Work to be completed.
Which lines below contain the word "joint"? Copy each of them.

--

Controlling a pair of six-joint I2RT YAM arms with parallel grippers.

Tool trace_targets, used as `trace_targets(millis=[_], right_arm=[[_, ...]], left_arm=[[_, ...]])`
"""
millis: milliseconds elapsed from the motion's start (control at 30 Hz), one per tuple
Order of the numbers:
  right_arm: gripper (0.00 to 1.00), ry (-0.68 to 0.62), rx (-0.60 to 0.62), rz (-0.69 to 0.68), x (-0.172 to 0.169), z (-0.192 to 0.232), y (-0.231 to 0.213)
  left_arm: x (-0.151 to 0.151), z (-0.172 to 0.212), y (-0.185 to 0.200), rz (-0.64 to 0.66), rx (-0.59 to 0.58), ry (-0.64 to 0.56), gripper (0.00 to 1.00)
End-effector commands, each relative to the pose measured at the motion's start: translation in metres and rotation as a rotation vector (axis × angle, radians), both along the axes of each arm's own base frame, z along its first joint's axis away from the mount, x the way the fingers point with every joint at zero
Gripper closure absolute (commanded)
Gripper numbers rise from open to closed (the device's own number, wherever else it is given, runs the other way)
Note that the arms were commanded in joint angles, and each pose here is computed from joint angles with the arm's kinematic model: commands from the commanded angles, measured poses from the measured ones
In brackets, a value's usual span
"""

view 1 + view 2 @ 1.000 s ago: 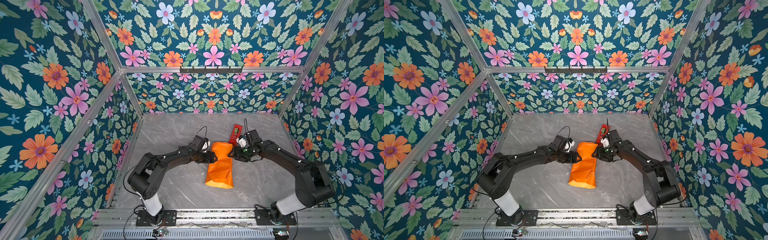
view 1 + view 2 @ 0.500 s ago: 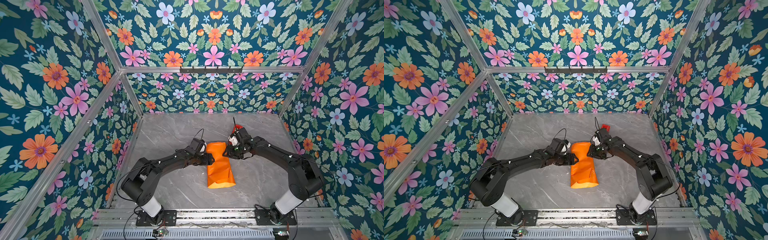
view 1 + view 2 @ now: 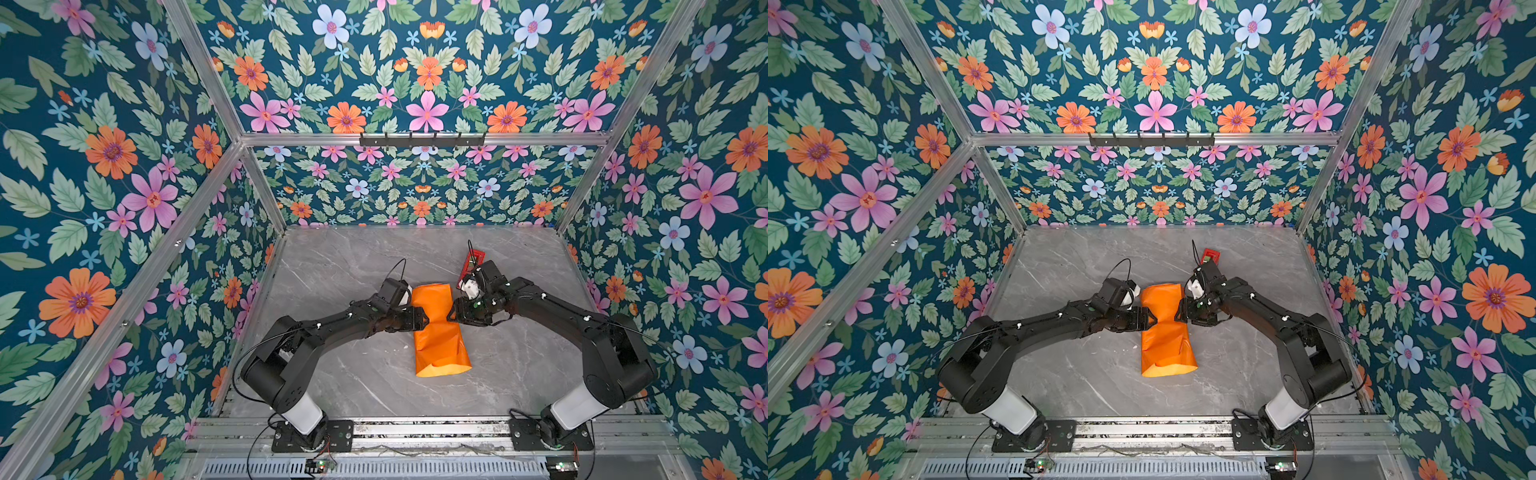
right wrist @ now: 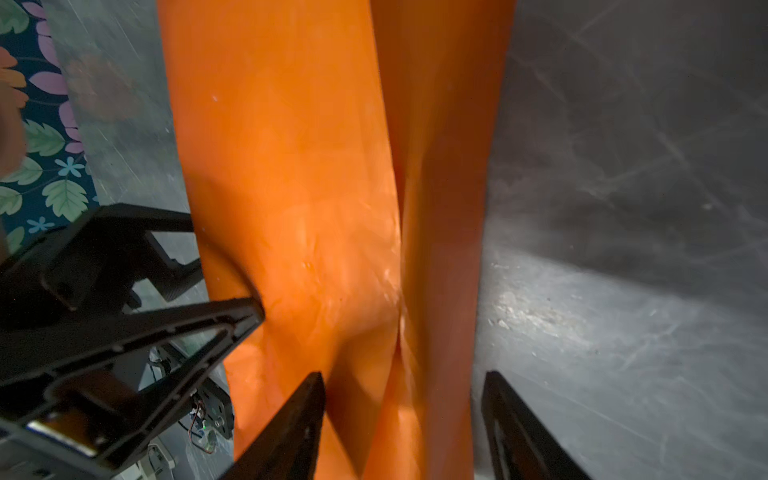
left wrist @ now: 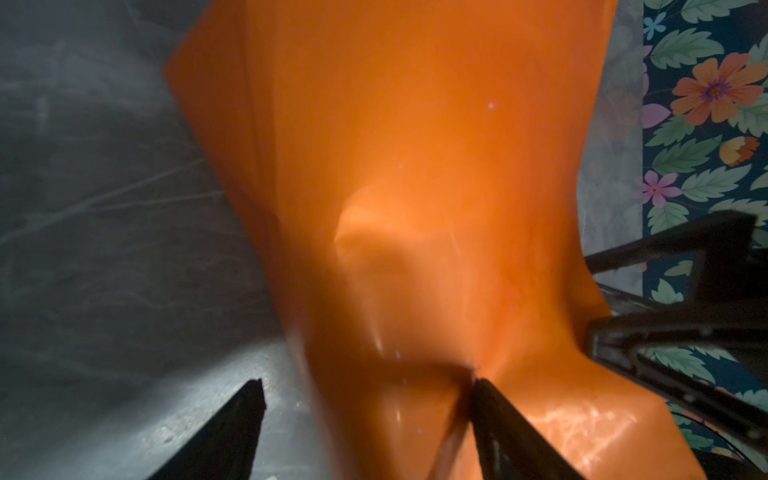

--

Exercise output.
Controlling a pair of six-joint I2RT YAM arms with parallel grippers.
End-effector commands, each relative to the pose measured at the motion's start: translation in metres and rotation as a rotation vector (axis × angle, radians), both along the axes of each arm's own base frame, z along its first joint's axis away from the mount, x the way the fingers point with every joint at zero
Note that the arms were commanded in joint angles, and each pose here is computed from joint angles with the arm's kinematic model: commands from the commanded angles, measured poses from the measured ones

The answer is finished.